Copy each line of the following data that contains "hand".

Records drawn from a dataset

"""

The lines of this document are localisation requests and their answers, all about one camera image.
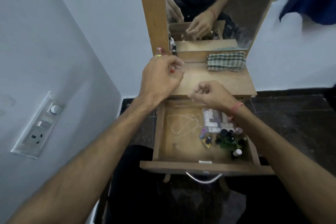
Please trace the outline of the pink wristband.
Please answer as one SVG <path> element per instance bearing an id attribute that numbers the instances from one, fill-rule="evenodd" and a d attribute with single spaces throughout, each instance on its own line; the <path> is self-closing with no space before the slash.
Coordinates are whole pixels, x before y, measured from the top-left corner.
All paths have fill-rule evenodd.
<path id="1" fill-rule="evenodd" d="M 240 102 L 240 101 L 237 101 L 237 102 L 233 105 L 233 107 L 231 107 L 231 109 L 230 109 L 230 113 L 231 113 L 231 115 L 232 115 L 232 116 L 235 116 L 236 113 L 237 113 L 237 111 L 239 110 L 239 108 L 240 108 L 241 106 L 243 106 L 243 105 L 244 105 L 244 103 L 242 103 L 242 102 Z"/>

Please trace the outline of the white wall switchboard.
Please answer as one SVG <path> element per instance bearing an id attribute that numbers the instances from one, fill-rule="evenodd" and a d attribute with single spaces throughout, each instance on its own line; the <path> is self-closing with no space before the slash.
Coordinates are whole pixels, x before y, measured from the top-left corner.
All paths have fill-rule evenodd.
<path id="1" fill-rule="evenodd" d="M 51 91 L 48 91 L 10 152 L 39 158 L 63 109 L 64 107 L 53 99 Z"/>

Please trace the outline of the person's left hand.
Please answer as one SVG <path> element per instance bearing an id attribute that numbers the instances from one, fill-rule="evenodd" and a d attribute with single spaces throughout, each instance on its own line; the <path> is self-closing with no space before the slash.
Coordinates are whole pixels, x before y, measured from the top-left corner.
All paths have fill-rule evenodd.
<path id="1" fill-rule="evenodd" d="M 184 70 L 183 60 L 174 55 L 154 56 L 142 72 L 138 98 L 156 106 L 169 97 L 181 83 L 171 80 L 170 69 Z"/>

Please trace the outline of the person's dark trousers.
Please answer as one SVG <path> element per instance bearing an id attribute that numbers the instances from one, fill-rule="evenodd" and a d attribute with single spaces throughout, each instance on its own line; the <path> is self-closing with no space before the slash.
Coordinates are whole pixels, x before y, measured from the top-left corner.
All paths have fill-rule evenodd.
<path id="1" fill-rule="evenodd" d="M 140 168 L 153 149 L 128 146 L 112 176 L 106 224 L 214 224 L 222 215 L 224 195 L 218 182 L 197 185 L 177 176 Z M 311 224 L 276 176 L 225 177 L 237 196 L 229 203 L 236 224 Z"/>

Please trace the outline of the cluster of small dark bottles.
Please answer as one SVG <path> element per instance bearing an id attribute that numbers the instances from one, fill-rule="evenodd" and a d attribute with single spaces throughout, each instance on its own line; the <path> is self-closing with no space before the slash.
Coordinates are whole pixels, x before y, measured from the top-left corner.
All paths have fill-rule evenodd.
<path id="1" fill-rule="evenodd" d="M 240 127 L 233 129 L 223 128 L 215 139 L 216 145 L 229 151 L 242 150 L 247 145 L 247 141 L 247 136 L 243 134 L 243 130 Z"/>

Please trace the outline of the bundle of white packets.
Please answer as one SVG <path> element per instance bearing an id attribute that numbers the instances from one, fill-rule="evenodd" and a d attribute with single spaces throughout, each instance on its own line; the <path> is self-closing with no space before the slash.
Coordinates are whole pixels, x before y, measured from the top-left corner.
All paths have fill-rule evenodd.
<path id="1" fill-rule="evenodd" d="M 218 134 L 223 129 L 230 131 L 234 130 L 234 124 L 231 119 L 223 112 L 203 108 L 204 127 L 209 133 Z"/>

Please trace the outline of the slim black bottle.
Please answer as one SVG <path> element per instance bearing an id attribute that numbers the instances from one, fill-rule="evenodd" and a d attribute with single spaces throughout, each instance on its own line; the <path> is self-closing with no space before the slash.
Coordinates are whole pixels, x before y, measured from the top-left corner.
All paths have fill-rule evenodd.
<path id="1" fill-rule="evenodd" d="M 170 43 L 170 51 L 171 51 L 172 55 L 178 56 L 176 43 L 175 43 L 175 41 L 172 37 L 169 38 L 169 43 Z"/>

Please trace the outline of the open wooden drawer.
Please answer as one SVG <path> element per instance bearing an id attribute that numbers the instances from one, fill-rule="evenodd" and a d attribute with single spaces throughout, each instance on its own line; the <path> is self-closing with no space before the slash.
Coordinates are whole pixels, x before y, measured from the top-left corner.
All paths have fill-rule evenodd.
<path id="1" fill-rule="evenodd" d="M 157 108 L 157 124 L 153 157 L 151 161 L 141 161 L 140 168 L 153 173 L 222 176 L 275 175 L 270 166 L 261 165 L 254 144 L 247 138 L 238 159 L 232 159 L 230 151 L 216 145 L 215 135 L 212 147 L 207 149 L 199 138 L 201 129 L 184 136 L 173 136 L 168 130 L 166 116 L 171 114 L 194 114 L 203 117 L 203 104 L 191 100 L 166 100 Z M 200 164 L 199 161 L 212 161 L 212 164 Z"/>

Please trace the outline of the person's right hand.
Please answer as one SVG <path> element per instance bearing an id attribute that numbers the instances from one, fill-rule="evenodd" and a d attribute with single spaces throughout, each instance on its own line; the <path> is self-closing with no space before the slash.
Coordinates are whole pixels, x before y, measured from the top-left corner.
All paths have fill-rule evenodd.
<path id="1" fill-rule="evenodd" d="M 207 101 L 199 102 L 226 115 L 231 115 L 230 109 L 238 101 L 222 84 L 214 80 L 198 83 L 192 92 L 208 94 Z"/>

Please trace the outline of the checked green cloth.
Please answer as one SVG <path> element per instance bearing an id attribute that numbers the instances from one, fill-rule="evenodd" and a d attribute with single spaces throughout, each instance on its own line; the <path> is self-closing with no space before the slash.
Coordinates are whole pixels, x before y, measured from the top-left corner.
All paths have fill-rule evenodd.
<path id="1" fill-rule="evenodd" d="M 244 52 L 209 54 L 206 58 L 208 71 L 241 72 L 246 67 Z"/>

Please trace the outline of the mirror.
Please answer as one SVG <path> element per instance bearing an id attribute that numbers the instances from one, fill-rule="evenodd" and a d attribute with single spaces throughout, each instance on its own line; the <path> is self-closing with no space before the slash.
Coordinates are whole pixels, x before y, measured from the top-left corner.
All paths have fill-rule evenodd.
<path id="1" fill-rule="evenodd" d="M 166 0 L 178 52 L 247 50 L 271 0 Z"/>

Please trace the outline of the person's right forearm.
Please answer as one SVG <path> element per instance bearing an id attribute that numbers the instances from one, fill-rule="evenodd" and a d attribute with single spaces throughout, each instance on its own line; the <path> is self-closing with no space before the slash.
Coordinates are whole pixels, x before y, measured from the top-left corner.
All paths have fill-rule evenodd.
<path id="1" fill-rule="evenodd" d="M 336 224 L 336 177 L 295 148 L 244 105 L 232 117 L 267 159 L 306 217 L 315 224 Z"/>

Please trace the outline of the wooden dressing table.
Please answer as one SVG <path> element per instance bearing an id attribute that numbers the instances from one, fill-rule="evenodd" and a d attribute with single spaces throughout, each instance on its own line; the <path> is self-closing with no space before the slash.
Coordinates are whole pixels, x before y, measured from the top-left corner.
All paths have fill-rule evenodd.
<path id="1" fill-rule="evenodd" d="M 172 55 L 171 51 L 168 50 L 168 26 L 166 26 L 163 22 L 164 2 L 161 0 L 141 1 L 145 13 L 145 20 L 153 55 L 157 53 L 158 47 L 162 48 L 162 55 Z M 241 72 L 208 71 L 206 57 L 211 53 L 212 51 L 177 53 L 178 57 L 185 62 L 185 73 L 179 87 L 174 90 L 166 100 L 191 100 L 187 95 L 201 81 L 219 82 L 242 103 L 257 95 L 247 68 L 244 68 Z"/>

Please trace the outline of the person's left forearm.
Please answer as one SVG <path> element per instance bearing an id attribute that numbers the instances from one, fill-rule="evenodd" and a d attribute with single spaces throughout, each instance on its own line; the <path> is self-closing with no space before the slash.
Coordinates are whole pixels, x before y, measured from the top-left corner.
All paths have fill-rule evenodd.
<path id="1" fill-rule="evenodd" d="M 139 95 L 102 134 L 50 178 L 7 224 L 83 224 L 111 178 L 131 138 L 162 102 Z"/>

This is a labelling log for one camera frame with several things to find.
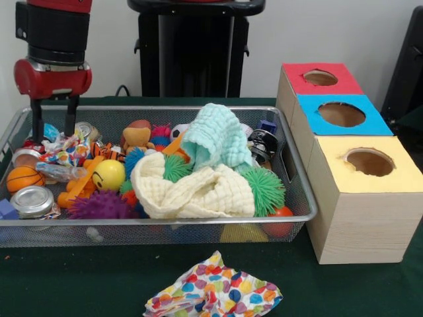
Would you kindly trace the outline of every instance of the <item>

"""

RESPONSE BOX:
Please trace the outline of the person's left hand.
Please trace the outline of the person's right hand.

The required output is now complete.